Selain benih padi, Bupati SN juga menyebut akan menyediakan benih jagung hibrida untuk 9000 hektar lahan dan jenis komposit untuk 200 hektar lahan di Malaka. Bahkan terkait itu, pemerintahan SN-KT juga menyiapkan pupuk bagi 1500 kelompok tani. Tidak hanya itu, Bupati Malaka, SN menurunkan para pendamping atau tenaga ahli yang untuk mendampingi petani/kelompok tani. Untuk mendukung hal tersebut, SN juga berbicara tentang dukungan sumber daya air atau irigasi untuk mengairi lahan pertanian masyarakat dan jalan tani untuk akses transportasi menuju lahan pertanian masyarakat. Dan Bupati sendiri mengaku, semuanya itu mendapat dukungan pemerintah pusat. (https://kupang.tribunnews.com/2021/10/06/program-swasembada-pangan-sn-kt-tidak-sebatas-wacana).

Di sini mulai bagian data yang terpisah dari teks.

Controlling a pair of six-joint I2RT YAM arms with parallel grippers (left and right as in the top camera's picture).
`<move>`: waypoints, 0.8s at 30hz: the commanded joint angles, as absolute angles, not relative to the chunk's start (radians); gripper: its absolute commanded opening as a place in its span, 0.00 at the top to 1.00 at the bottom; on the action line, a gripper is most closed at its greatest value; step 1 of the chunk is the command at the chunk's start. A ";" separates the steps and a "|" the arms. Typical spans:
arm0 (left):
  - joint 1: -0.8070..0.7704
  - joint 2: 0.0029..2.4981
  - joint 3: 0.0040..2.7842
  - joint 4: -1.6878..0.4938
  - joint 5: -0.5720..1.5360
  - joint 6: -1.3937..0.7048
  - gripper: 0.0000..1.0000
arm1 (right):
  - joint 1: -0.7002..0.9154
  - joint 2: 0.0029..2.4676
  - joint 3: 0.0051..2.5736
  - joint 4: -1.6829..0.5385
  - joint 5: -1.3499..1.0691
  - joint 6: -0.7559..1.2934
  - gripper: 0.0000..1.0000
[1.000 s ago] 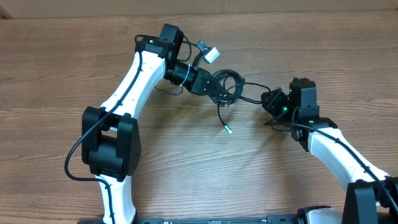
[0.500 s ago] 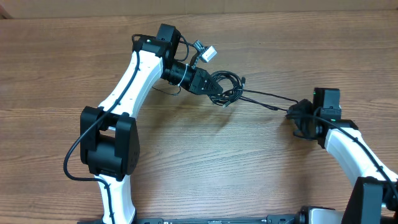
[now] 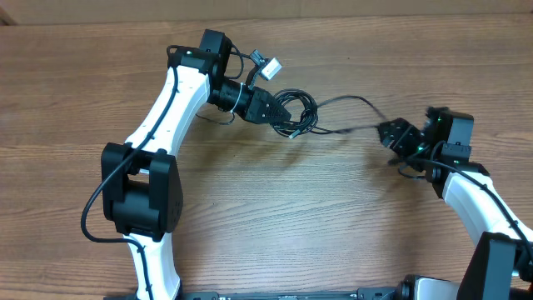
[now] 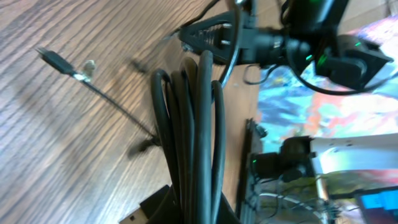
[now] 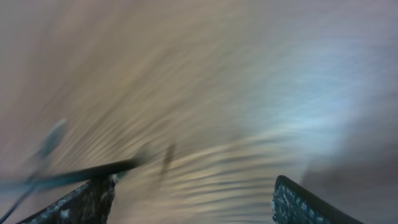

Di 15 Desember 2022 atau tiga hari setelah peluncuran brand Beras Nona Malaka, Bupati SN bahkan dengan penuh percaya diri dan bangga memproklamasikan melalui media online, bahwa Kabupaten Malaka surpus beras 472 ton karena berhasil memproduksi beras sebanyak 22.712 ton dari total jumlah 36.200 ton gabah kering giling yang dihasilkan. (https://www.floreseditorial.com/news/pr-3976082287/tahun-2022-kabupaten-malaka-surplus-beras-472-ton, 15 Desember 2022). Sebagai anak daerah, tentu kita mengapresiasi mimpi besar dan capaian SN-KT itu.
” Bagian Rapuh Mimpi SN-KT Menuju Swasembada Pangan”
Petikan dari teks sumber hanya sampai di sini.